→ What this task involves
Type the data below again exactly. Omit all pictures.

→ Raw data
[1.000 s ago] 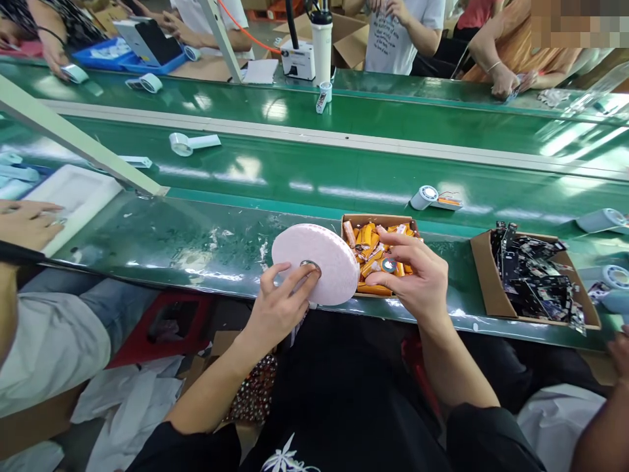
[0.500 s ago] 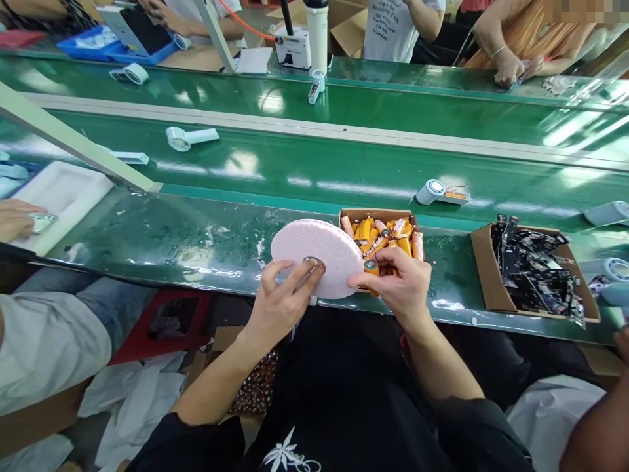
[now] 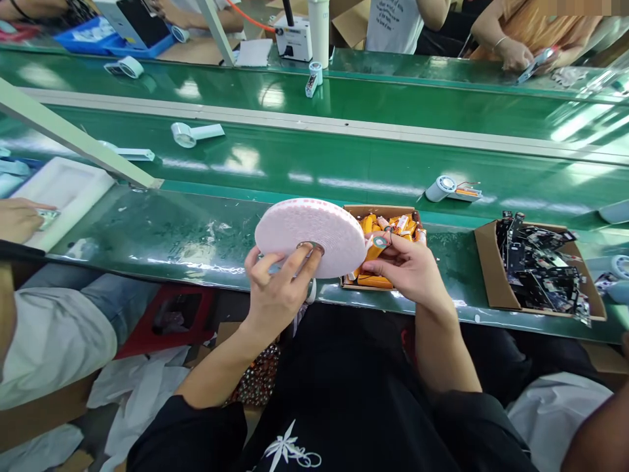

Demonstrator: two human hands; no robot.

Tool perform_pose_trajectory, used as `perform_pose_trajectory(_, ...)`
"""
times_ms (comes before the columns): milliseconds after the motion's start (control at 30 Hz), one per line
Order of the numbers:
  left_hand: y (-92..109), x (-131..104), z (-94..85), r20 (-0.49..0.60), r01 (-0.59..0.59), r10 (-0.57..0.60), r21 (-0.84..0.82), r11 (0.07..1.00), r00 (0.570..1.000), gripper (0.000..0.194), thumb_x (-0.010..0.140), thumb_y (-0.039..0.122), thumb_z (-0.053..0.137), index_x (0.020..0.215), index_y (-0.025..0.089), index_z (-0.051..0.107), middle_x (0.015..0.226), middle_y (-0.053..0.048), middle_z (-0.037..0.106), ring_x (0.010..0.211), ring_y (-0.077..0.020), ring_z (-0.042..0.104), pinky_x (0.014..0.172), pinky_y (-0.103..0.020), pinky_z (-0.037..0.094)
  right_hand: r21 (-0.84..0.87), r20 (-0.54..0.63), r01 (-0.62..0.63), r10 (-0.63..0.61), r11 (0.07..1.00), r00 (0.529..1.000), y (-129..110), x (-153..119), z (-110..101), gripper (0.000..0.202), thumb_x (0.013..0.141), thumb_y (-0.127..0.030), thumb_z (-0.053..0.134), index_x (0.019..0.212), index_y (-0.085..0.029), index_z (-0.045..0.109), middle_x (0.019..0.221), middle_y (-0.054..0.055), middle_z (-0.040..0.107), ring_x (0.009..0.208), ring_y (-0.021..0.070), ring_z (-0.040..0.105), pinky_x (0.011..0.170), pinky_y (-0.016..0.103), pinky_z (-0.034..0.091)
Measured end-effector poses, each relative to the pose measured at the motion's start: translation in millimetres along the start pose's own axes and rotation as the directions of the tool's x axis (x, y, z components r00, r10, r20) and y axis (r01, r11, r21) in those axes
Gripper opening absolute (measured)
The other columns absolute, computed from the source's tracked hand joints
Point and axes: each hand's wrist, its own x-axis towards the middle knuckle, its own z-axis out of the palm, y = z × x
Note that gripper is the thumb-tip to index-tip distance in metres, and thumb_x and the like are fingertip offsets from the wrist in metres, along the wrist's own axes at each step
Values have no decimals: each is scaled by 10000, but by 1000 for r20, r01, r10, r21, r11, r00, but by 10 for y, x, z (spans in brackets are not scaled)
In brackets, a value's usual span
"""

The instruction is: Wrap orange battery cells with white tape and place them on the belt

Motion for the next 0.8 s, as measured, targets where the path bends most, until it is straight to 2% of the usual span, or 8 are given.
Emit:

→ Task result
[1.000 s ago] 
[0.500 s ago] 
[now] 

Demonstrator: two human hands; no robot.

Tool perform_pose_trajectory, used as `perform_pose_trajectory(_, ...)`
"""
times_ms (comes before the columns): milliseconds after the motion's start (control at 30 Hz), one per line
Order of the numbers:
  left_hand: y (-92..109), x (-131..104), z (-94..85), r20 (-0.49..0.60), r01 (-0.59..0.59), r10 (-0.57..0.60), r21 (-0.84..0.82), r11 (0.07..1.00), r00 (0.570..1.000), gripper (0.000..0.194), thumb_x (-0.010..0.140), thumb_y (-0.039..0.122), thumb_z (-0.053..0.137), index_x (0.020..0.215), index_y (-0.025..0.089), index_z (-0.051..0.107), middle_x (0.015..0.226), middle_y (-0.053..0.048), middle_z (-0.037..0.106), ring_x (0.010..0.211), ring_y (-0.077..0.020), ring_z (-0.042..0.104), pinky_x (0.014..0.172), pinky_y (-0.103..0.020), pinky_z (-0.037..0.094)
  right_hand: r21 (-0.84..0.87), r20 (-0.54..0.63), r01 (-0.62..0.63), r10 (-0.63..0.61), r11 (0.07..1.00), r00 (0.529..1.000), y (-129..110), x (-153..119), z (-110..101), gripper (0.000..0.202), thumb_x (0.013..0.141), thumb_y (-0.127..0.030), thumb_z (-0.053..0.134), index_x (0.019..0.212), index_y (-0.085..0.029), index_z (-0.045..0.109), middle_x (0.019..0.221), middle_y (-0.054..0.055), middle_z (-0.040..0.107), ring_x (0.009..0.208), ring_y (-0.021..0.070), ring_z (-0.040..0.105), pinky_x (0.011..0.170), pinky_y (-0.016..0.103), pinky_z (-0.034..0.091)
Measured end-effector poses, each relative to the pose measured at the motion's start: translation in millimetres along the start pose's own axes and rotation as the directions of the tool's x axis (x, y, z components r00, r10, r20) and y axis (r01, r11, r21) in those axes
Gripper opening absolute (measured)
The other columns absolute, computed from the source's tracked hand joints
Point and axes: each hand's wrist, its own x-axis towards the middle knuckle, its own z-axis out of the palm, y = z × x
Note that gripper is the thumb-tip to index-tip distance in metres, and thumb_x and the like are fingertip offsets from the wrist in metres, along the wrist's own axes at each step
Values have no decimals: each is scaled by 10000, but by 1000 for r20, r01, r10, r21, r11, r00, but by 10 for y, x, z (spans in brackets are not scaled)
In brackets, a value's usual span
"""

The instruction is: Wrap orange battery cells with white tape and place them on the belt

Motion for the next 0.8 s, as measured, targets where the path bends most, until it is straight to 2% of the usual span, or 8 are given.
Emit:

Nothing remains to be done, and the exercise is complete.